**Your instructions**
Copy each line of the listing below where the word "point" turns up.
◇ ◇ ◇ ◇ ◇ ◇ ◇
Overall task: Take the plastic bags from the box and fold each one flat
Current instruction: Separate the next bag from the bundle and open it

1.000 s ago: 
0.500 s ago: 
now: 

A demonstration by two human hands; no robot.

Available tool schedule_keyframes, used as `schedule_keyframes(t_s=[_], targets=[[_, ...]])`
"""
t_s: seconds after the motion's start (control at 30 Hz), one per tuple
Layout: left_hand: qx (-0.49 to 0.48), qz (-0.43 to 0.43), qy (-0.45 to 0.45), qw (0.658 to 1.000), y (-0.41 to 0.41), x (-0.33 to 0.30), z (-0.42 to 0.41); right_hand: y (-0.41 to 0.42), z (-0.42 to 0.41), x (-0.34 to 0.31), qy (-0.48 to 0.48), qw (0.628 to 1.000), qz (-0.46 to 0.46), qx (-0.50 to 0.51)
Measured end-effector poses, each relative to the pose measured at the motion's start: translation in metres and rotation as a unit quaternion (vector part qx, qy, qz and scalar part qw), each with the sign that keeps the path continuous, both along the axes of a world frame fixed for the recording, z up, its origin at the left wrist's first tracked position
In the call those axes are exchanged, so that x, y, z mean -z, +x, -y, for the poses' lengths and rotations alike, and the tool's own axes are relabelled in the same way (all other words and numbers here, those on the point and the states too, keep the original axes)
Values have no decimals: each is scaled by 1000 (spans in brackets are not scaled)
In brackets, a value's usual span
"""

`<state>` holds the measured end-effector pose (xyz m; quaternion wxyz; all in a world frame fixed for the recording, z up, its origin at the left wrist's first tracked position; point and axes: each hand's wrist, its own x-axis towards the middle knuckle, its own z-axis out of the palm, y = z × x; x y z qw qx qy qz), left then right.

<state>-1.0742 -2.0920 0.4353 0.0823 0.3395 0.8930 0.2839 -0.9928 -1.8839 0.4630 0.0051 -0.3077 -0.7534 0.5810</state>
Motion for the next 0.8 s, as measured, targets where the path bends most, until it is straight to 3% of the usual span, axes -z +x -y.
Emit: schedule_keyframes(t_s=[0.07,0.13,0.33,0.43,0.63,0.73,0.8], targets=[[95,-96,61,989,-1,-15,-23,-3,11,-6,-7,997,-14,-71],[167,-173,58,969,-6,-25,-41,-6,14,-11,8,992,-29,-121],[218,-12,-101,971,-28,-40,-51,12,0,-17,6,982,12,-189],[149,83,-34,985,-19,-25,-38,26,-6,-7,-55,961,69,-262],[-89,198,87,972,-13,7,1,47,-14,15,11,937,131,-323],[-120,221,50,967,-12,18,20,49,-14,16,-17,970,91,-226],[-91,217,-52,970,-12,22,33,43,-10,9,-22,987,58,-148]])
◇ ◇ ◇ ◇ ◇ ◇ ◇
**Reply to the exercise**
In the call those axes are exchanged, so that x, y, z mean -z, +x, -y, for the poses' lengths and rotations alike, and the tool's own axes are relabelled in the same way (all other words and numbers here, those on the point and the states too, keep the original axes)
`<state>` holds the measured end-effector pose (xyz m; quaternion wxyz; all in a world frame fixed for the recording, z up, its origin at the left wrist's first tracked position; point and axes: each hand's wrist, its own x-axis towards the middle knuckle, its own z-axis out of the palm, y = z × x; x y z qw qx qy qz), left then right.

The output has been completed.